Foreign Policy Blogs

Drought, Storms and the Food Chain

Water in the West , This is a subject of intense and enduring interest.  There is a magisterial treatment of this in the book, Cadillac Desert, from 1986.  A new analysis of data from researchers at the Scripps Institution of Oceanography "shows that climate change from human activity is already disrupting water supplies in the western United States."  Reuters has their coverage here. 

"National Geographic" has a great story, Drying of the West, in their most recent issue.  There are some arresting issues being discussed here such as the prolonged drought the West has been suffering, the extraordinary diminution of water levels from key sources like the Colorado River and the shrinking snowpack, the devastation from fire and insects preying on drought-weakened forests, as well as the continuing explosion of development and the waste of water. (See my recent post on Arizona.)  Being "National Geographic," there are also stunning pictures.   

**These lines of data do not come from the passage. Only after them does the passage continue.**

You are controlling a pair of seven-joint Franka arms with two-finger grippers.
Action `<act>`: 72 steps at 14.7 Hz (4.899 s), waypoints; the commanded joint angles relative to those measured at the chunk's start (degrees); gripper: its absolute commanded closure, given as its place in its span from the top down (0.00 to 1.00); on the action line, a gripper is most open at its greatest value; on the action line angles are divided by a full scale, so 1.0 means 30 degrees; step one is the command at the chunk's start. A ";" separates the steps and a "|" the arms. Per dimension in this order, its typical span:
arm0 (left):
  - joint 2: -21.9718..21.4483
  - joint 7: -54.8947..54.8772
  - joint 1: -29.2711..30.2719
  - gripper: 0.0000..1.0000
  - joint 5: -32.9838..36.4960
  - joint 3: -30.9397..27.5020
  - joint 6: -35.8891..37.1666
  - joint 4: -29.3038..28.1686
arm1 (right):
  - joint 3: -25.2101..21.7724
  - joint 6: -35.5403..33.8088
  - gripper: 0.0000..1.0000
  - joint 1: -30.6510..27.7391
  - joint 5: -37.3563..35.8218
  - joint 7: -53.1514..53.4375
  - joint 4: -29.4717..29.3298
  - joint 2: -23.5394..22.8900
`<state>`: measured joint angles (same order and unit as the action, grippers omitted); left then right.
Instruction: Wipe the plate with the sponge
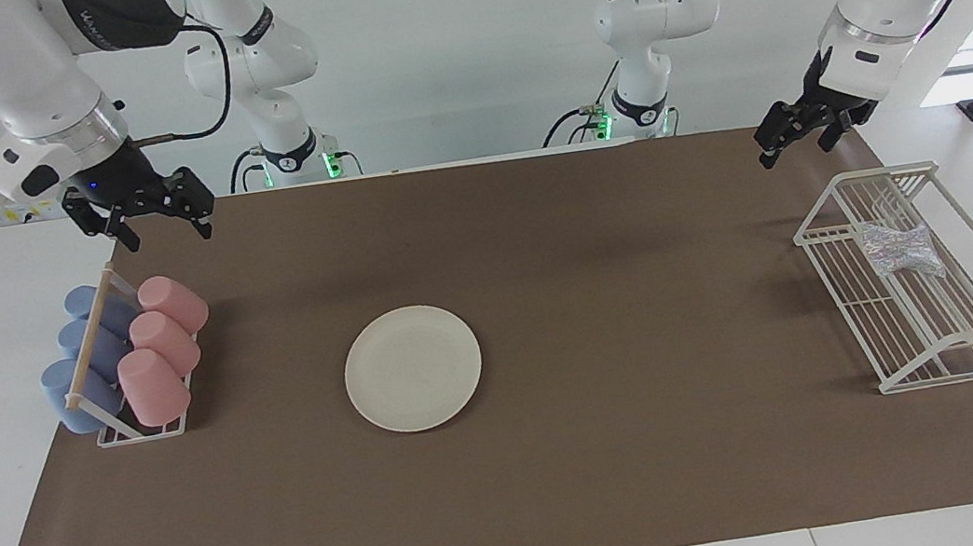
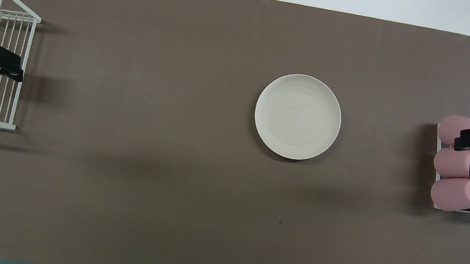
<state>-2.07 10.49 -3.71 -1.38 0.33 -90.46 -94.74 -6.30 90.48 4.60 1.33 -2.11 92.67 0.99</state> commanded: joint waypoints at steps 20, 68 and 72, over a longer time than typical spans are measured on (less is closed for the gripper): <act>0.8015 0.5761 -0.1869 1.00 1.8740 0.0096 -0.2423 -0.0530 | 0.0021 0.0542 1.00 -0.0012 0.0055 1.5224 0.0750 0.0344; 0.0372 -0.2524 -0.3270 0.00 -2.4818 -0.2453 -0.2389 -0.6821 | 0.0226 -0.0661 1.00 0.6752 0.0935 3.5092 -0.1330 -0.0182; -0.0596 -0.4892 -0.4883 0.00 -2.6871 -0.2453 -0.3593 -0.9019 | 0.0196 -0.0834 1.00 0.8831 0.0349 3.6909 -0.1621 -0.0620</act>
<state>0.55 0.67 -15.85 -78.77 -6.36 -98.27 -115.17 -5.58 88.05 28.75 3.60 105.43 89.20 0.51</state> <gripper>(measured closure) 0.943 0.000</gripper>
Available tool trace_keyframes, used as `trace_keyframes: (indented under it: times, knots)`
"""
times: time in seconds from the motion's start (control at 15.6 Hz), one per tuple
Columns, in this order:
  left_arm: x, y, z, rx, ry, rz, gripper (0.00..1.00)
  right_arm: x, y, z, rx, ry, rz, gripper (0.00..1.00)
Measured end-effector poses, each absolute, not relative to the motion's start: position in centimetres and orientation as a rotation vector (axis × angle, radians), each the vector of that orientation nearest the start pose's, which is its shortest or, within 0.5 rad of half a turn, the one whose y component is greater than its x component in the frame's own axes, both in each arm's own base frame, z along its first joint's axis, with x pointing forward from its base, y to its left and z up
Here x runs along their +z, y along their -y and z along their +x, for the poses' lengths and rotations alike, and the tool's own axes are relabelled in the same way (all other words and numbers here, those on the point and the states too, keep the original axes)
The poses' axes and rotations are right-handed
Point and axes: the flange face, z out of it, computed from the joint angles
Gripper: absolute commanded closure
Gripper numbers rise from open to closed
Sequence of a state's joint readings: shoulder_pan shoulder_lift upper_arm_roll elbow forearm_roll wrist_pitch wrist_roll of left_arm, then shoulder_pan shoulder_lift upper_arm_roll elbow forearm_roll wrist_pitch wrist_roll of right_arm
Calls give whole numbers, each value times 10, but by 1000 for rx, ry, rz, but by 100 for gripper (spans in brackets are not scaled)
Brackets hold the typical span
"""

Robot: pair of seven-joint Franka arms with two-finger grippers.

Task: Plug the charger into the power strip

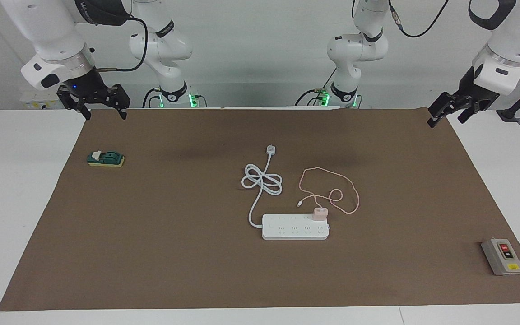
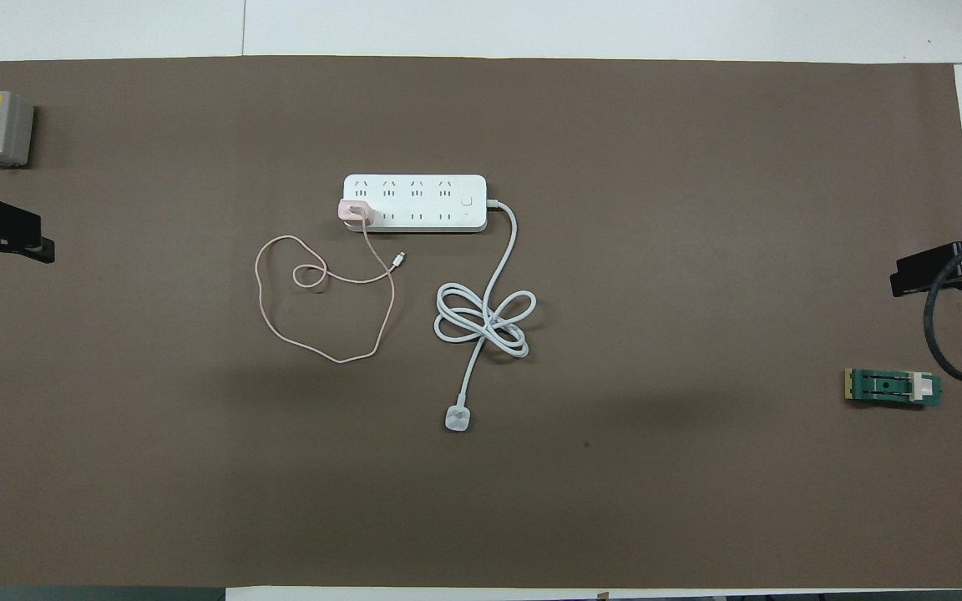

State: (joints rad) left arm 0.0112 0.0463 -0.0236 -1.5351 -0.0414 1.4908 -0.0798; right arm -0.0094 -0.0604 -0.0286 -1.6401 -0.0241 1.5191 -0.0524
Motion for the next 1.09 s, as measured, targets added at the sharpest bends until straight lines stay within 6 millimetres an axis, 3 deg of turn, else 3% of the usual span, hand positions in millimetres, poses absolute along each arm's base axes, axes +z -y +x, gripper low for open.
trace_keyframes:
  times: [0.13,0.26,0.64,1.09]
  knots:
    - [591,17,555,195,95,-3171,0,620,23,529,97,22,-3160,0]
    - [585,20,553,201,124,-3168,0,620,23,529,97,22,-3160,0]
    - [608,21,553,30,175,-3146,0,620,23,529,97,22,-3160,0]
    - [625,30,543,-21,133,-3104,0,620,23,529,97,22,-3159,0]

Warming Oceans , Researchers in London have quantified the relationship of sea-surface warming and hurricane activity.  This press release reports on the research, telling us "that a 0.5°C increase in sea surface temperature can be associated with a ~40 per cent increase in hurricane activity."

Meanwhile, however, there was a lot of play recently on a paper that said that warming oceans might mean fewer hurricanes hitting the U.S.  This blog item from "Nature" sums up the research and gives some insights from others.

I wrote in Hurricane Season last August about a number of angles and some good resources for a further look at this critical subject.

There's another story out about the relationship of ocean warming to the food chain.  See this from the website of  the National Geographic Society.  A recent study "shows that as temperatures warm, the growth of single-celled ocean plants called phytoplankton slows at Earth's mid and low latitudes. The plants' growth increases when the climate cools."  You can find an abstract of the study itself at "Nature."